Wildlife traffickers have set up profiles for fake petting zoos on Facebook to openly sell scales of the critically endangered pangolins.
Tech Transparency Project (TTP), an information and research hub, recently published an investigation on the wildlife on Wednesday.
They found half a dozen public posts selling pangolin scales by searching for the animal, which was written in Vietnamese. Many of the pages they found offered pangolin scales, which are used in several parts of Asian countries as a traditional Chinese medicine.
“The pangolin is the world’s most trafficked animal,” Daniel Stevens, TTP executive director, told Buzzfeed News in an interview. “And it’s still easy to find these animals to buy on Facebook.”
Buzzfeed News found out that traffickers created the pages and listed its profiles as a zoo or animal rescue service even though the page titles were “Pangolin Scales for Sale in Vietnam” and “Rhino Horns and Pangolin Scales for Sale in China.”
“We discretely hunt and sell Rhino Horn and pangolin scales contact us for more information on purchase, WhatsApp me,” one page wrote.

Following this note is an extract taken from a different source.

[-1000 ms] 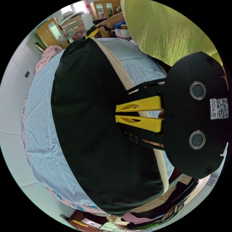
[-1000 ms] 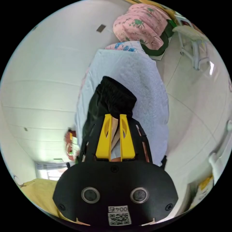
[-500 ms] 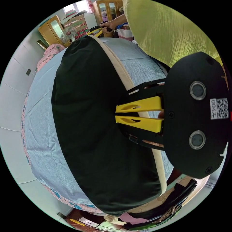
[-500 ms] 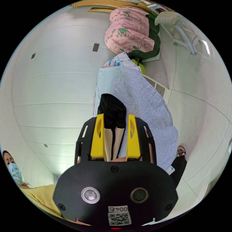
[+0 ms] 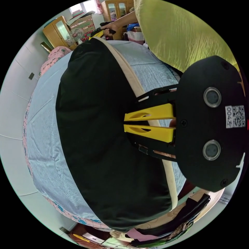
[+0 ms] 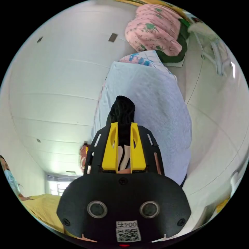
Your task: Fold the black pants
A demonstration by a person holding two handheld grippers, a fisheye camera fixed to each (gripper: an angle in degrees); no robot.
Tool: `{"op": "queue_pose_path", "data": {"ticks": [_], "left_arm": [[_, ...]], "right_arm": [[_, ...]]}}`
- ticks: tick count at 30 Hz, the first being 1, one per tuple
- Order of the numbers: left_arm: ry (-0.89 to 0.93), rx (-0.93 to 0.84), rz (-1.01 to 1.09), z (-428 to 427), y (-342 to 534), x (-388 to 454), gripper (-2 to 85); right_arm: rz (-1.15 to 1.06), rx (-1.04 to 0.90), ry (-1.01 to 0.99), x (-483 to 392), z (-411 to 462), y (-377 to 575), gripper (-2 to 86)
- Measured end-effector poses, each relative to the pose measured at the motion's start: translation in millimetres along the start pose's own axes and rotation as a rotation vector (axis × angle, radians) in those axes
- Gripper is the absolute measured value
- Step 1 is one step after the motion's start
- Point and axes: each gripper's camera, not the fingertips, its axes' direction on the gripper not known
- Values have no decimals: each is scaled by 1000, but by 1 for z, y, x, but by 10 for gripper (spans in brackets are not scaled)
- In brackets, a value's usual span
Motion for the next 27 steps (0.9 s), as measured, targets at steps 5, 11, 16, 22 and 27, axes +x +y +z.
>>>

TTP reported two of the pages and were taken down Facebook after Buzzfeed News contacted the platform for comment.
“We prohibit the trading of endangered wildlife or their parts,” a spokesperson for Facebook told Buzzfeed News. “It’s illegal, it’s wrong, and we have teams devoted to stopping [activities] like this.”
Sarah Uhlemann, international program director and senior attorney for the Center for Biological Diversity, told Buzzfeed News that the sellers are probably connected to a larger network of traffickers that sell African pangolins from countries like Nigeria to Vietnam and then to China.
The demand for the animals has not decreased despite it being labeled endangered or critically endangered around the world. Since 2014, United Nations Office on Drugs and Crime reported that illegally hunted pangolins from Africa have increased tenfold.
“One operation last April seized 25 tons of African pangolin scales – representing an estimated 50,000 dead pangolins – with a market value of some $7 million,” Ghada Waly, UN office’s executive director, said in the report. “Between 2014 and 2018, the equivalent of 370,000 pangolins were seized globally.”